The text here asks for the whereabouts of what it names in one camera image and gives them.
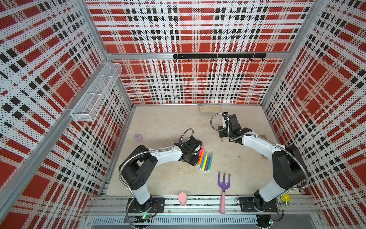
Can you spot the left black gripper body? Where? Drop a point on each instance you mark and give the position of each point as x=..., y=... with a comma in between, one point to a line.
x=192, y=159

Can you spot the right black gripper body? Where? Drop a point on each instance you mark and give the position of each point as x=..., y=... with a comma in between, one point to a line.
x=223, y=132

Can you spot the orange marker pen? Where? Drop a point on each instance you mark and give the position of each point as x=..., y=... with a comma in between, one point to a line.
x=201, y=158

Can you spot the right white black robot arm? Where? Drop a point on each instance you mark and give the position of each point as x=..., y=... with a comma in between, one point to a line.
x=288, y=168

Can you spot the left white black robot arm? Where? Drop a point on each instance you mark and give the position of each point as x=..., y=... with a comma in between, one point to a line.
x=137, y=168

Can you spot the blue marker pen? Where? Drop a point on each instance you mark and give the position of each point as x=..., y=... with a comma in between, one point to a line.
x=204, y=156

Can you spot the yellow marker pen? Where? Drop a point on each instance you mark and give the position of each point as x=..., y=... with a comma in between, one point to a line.
x=203, y=162

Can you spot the pink cylindrical cup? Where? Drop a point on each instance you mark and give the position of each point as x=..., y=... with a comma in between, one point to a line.
x=182, y=198

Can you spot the purple smiley toy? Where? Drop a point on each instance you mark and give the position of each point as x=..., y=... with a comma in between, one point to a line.
x=138, y=137

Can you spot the yellow light bulb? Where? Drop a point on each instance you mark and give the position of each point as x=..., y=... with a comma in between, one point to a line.
x=286, y=199

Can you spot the purple garden fork pink handle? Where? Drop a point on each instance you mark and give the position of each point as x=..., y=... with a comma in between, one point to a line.
x=224, y=186

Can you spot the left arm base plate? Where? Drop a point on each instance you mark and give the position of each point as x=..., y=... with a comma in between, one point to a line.
x=153, y=205

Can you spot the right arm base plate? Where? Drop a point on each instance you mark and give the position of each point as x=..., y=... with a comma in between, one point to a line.
x=253, y=204

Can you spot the black hook rail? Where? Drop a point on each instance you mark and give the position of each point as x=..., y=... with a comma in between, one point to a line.
x=249, y=56

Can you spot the white wire mesh shelf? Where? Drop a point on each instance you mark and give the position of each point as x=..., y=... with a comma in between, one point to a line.
x=103, y=81
:::
YOUR INSTRUCTIONS: Return an exact copy of only the lines from the one with "Can you spot the black" through the end of the listing above, both included.

SOLUTION TO THIS PROBLEM:
Can you spot the black hook rail? Where? Drop a point on each instance you mark and give the position of each point as x=..., y=... with a comma in between, one point to a line.
x=249, y=56

Can you spot the white wire mesh shelf? Where? Drop a point on each instance you mark and give the position of each point as x=..., y=... with a comma in between, one point to a line.
x=103, y=81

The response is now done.